Ginema

Scientific classification
- Kingdom: Animalia
- Phylum: Arthropoda
- Clade: Pancrustacea
- Class: Insecta
- Order: Coleoptera
- Suborder: Adephaga
- Family: Carabidae
- Subfamily: Gineminae Ball & Shpeley, 2002
- Tribe: Ginemini Ball & Shpeley, 2002
- Genus: Ginema Ball, 2002
- Species: G. thomasi
- Binomial name: Ginema thomasi Ball, 2002

= Ginema =

- Genus: Ginema
- Species: thomasi
- Authority: Ball, 2002
- Parent authority: Ball, 2002

Genus of beetles

Ginema is a genus of ground beetles (family Carabidae). The single described species, Ginema thomasi, is known only from Bolivia.
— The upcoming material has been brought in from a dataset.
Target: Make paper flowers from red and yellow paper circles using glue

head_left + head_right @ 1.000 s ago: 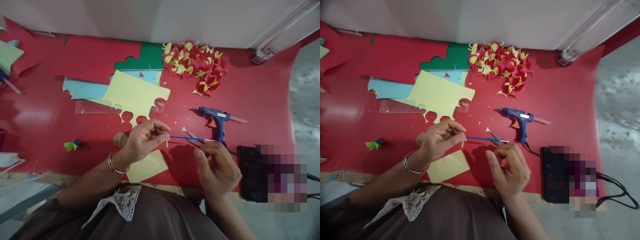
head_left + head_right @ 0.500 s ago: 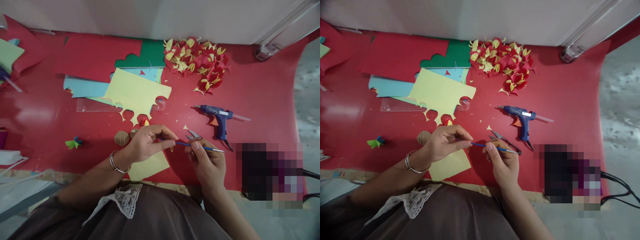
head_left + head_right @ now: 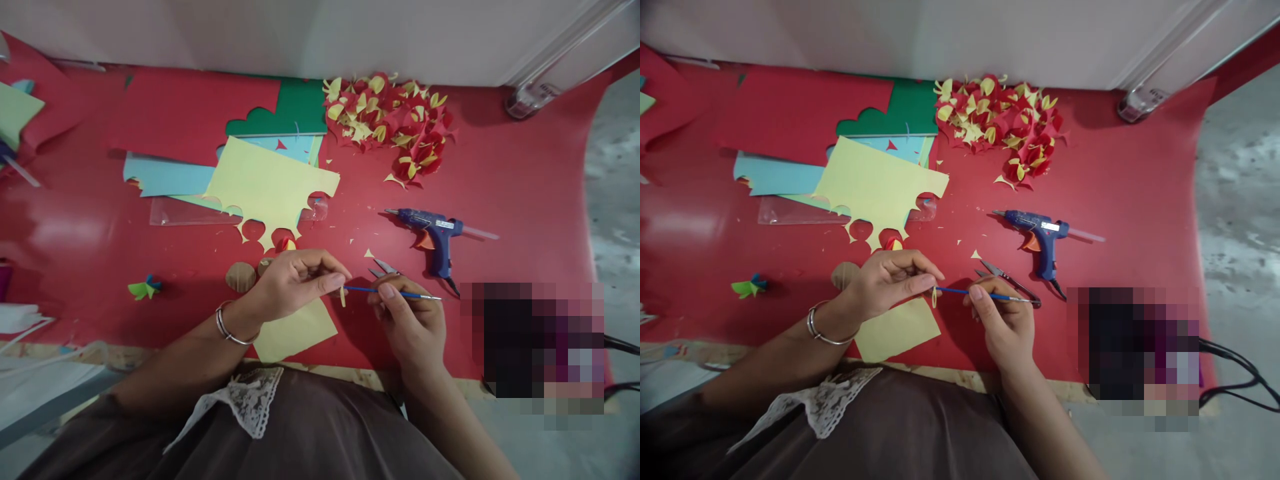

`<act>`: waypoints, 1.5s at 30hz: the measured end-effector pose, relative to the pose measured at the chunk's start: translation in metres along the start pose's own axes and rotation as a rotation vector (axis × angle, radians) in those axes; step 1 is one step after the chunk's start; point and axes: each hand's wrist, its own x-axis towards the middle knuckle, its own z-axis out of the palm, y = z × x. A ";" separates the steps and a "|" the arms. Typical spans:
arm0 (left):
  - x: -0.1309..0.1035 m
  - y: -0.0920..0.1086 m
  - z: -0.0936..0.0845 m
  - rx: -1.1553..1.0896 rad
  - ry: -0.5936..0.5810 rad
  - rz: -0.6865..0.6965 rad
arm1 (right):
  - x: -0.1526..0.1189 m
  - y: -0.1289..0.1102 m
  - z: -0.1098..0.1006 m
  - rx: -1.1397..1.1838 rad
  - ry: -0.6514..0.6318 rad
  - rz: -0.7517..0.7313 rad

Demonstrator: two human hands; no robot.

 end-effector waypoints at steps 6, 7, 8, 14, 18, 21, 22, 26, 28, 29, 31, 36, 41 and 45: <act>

Its closest living relatives are unknown, and is sometimes separated as subfamily Gineminae. While this species certainly does not resemble any other tribe of ground beetles, it is not yet fully resolved whether treatment as a monotypic subfamily adequately expresses its phylogenetic position. Alternatively, Gineminae can be downranked to a tribe Ginemini within subfamily Harpalinae (particularly when these are loosely circumscribed) or a related lineage.